Activity ->
Copy out every line of the listing in which "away" appears.

Supplied information ->

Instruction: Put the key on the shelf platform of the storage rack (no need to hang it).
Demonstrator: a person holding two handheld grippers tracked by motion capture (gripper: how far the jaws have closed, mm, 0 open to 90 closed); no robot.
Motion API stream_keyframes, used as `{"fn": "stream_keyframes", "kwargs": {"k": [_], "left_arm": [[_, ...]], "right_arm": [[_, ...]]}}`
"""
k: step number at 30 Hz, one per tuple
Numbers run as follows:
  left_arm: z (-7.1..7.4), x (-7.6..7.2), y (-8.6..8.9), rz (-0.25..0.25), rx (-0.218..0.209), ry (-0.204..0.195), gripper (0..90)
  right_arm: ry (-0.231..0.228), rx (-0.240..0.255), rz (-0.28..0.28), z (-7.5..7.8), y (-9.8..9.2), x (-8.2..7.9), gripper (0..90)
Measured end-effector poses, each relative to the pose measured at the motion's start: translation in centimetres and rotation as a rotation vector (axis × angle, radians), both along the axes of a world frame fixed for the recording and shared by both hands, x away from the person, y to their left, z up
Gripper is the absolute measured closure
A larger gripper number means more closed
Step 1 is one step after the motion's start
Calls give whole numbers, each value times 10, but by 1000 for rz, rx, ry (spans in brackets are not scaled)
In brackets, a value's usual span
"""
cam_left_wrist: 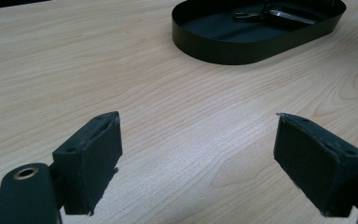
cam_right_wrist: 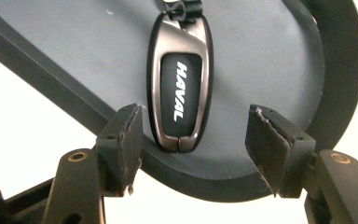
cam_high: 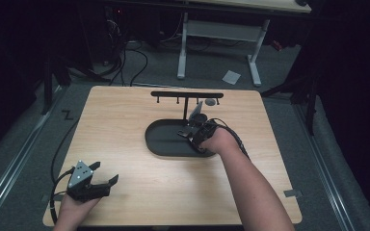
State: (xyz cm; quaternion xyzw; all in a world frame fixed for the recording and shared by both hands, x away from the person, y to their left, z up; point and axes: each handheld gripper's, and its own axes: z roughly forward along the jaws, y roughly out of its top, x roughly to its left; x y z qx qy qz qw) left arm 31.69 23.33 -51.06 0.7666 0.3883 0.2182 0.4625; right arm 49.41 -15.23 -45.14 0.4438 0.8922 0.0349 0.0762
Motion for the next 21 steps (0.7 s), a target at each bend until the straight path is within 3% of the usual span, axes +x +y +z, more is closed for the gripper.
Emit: {"fn": "stream_keyframes", "kwargs": {"k": [12,21], "left_arm": [[-1,0,-2,-8,7,5,159],[-2,0,-4,-12,12,8,159]], "right_arm": [[-38,35,-41,4,-24,-24,372],[-75,24,-26,9,-42,-40,371]]}}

Final answer ->
Measured end-effector poses, each relative to the pose measured at the motion's start: translation in centimetres and rotation as a rotation vector (axis × angle, radians), both along the axes of a world frame fixed for the recording and shared by both hands, x away from the person, y to their left, z up
State: (xyz cm; quaternion xyzw; all in a world frame fixed for the recording and shared by both hands, x away from the person, y to their left, z up; point and axes: each handheld gripper's, and its own axes: z roughly forward along the jaws, y roughly out of its top, x roughly to its left; x y z qx qy qz qw) left arm 31.69 23.33 -51.06 0.7666 0.3883 0.2182 0.4625; right arm 49.41 -15.23 -45.14 0.4438 0.8922 0.0349 0.0762

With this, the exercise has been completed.